Help with Optimizing a Large Data Processing Task

stevesmith · May 21, 2024, 10:23am

Hi Community,

I am dealing with a task where I want to handle a huge dataset utilizing Elixir. The dataset comprises of millions of records and the processing involves several complex transformations and calculations. Currently, the processing is quite slow, and I am looking for advice on how to optimize it.

Here are a few particulars:

Each record undergoes multiple transformations.
There are several CPU-intensive calculations.
I’m using GenStage to handle the data flow.

I’ve tried using Task.async_stream to parallelize some of the work, but the improvement is marginal. I am wondering if there’s a better approach to parallel processing in Elixir or any specific libraries that could help with this type of workload. Any tips on optimizing performance or managing large data efficiently in Elixir would be greatly appreciated.

I also read this thread (https://elixirforum.com/t/massive-distributed-parallel-processing-of-large-data-sets-cissp -with-elixir/49584) on elixirforum but couldn’t get the solution of my query.

Much thanks to you.

Steve

dimitarvp · May 21, 2024, 10:30am

As a surface level advice: you can just not have stages at all and put all processing of a single record inside a single function. And then use Task.async_stream with it.

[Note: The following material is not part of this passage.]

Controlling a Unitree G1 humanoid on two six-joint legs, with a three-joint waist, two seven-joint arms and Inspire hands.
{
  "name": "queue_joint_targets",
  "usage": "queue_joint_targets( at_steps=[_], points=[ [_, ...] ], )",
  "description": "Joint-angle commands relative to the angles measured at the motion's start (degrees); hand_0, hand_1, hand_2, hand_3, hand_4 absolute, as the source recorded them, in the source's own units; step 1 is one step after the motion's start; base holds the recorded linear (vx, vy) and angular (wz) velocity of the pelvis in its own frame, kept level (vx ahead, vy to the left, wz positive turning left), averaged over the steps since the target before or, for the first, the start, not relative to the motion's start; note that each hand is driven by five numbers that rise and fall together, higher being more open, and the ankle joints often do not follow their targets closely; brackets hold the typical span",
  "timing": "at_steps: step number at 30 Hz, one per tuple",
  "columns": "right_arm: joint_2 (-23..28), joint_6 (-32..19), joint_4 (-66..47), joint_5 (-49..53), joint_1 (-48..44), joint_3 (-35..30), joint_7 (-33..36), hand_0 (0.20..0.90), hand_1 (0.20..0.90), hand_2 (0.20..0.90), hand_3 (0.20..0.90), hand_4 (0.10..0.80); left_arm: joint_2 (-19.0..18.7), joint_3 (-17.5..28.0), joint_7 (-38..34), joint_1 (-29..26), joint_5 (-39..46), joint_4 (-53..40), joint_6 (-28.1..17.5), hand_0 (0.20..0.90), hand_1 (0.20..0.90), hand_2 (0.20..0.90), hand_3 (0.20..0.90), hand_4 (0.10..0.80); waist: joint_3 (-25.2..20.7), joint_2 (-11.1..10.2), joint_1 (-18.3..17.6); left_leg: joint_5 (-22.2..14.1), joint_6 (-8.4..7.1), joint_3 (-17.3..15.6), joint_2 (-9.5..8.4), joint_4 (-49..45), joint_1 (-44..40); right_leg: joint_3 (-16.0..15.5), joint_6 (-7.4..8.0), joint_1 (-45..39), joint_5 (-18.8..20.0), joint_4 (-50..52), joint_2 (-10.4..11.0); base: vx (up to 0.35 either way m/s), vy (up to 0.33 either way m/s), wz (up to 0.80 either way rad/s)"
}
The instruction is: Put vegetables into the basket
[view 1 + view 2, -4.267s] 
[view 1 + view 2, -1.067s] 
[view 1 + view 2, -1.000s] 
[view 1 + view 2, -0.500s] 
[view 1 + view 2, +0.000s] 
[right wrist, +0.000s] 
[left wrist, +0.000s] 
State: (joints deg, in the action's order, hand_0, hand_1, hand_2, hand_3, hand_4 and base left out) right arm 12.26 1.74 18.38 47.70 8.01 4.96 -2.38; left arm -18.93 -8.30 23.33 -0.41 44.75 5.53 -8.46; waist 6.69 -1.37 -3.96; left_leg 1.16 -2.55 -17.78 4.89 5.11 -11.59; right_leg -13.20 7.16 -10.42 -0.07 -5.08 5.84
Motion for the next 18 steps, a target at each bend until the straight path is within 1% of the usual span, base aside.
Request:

I presume you’re already using database batches?

stevesmith · May 21, 2024, 11:44am

Hey @dimitarvp,
Thanks for your response, yes I am using dataset batches.

dimitarvp · May 21, 2024, 12:06pm

Well, your post doesn’t give us much to work with. If you can post some more info, data and code, maybe we can help further.

cevado · May 21, 2024, 12:49pm

on that matter, what database are you using? if you’re using postgres this discussion on the mailing list might give you insights on optimizations for large operations in the database
https://groups.google.com/g/elixir-ecto/c/ucMvVCtYubM